* Activity
What number of lines in the listing contain "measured"? Answer with that number only.
═════ Source data ═════
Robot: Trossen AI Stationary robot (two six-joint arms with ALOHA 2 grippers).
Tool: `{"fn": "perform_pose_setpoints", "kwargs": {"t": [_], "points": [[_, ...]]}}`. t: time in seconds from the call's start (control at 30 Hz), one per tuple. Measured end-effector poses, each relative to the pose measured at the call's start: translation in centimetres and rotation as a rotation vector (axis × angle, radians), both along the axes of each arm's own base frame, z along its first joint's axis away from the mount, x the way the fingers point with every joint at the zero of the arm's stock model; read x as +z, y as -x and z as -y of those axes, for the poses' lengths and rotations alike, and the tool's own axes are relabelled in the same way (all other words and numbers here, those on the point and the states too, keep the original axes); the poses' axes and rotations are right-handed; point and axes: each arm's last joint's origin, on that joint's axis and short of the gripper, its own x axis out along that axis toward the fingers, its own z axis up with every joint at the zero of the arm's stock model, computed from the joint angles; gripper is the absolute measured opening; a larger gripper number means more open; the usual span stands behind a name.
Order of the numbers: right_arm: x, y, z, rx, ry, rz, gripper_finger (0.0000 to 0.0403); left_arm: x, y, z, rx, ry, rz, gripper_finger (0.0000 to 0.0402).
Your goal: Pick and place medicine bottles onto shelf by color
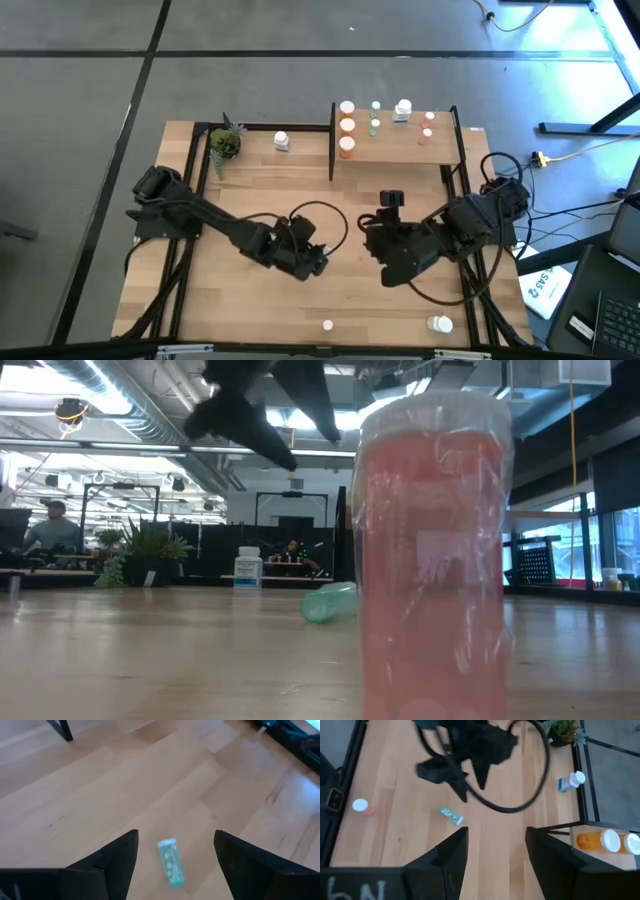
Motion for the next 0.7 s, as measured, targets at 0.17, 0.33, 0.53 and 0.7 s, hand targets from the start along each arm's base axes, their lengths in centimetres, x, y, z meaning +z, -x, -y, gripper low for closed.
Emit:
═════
* Task output
2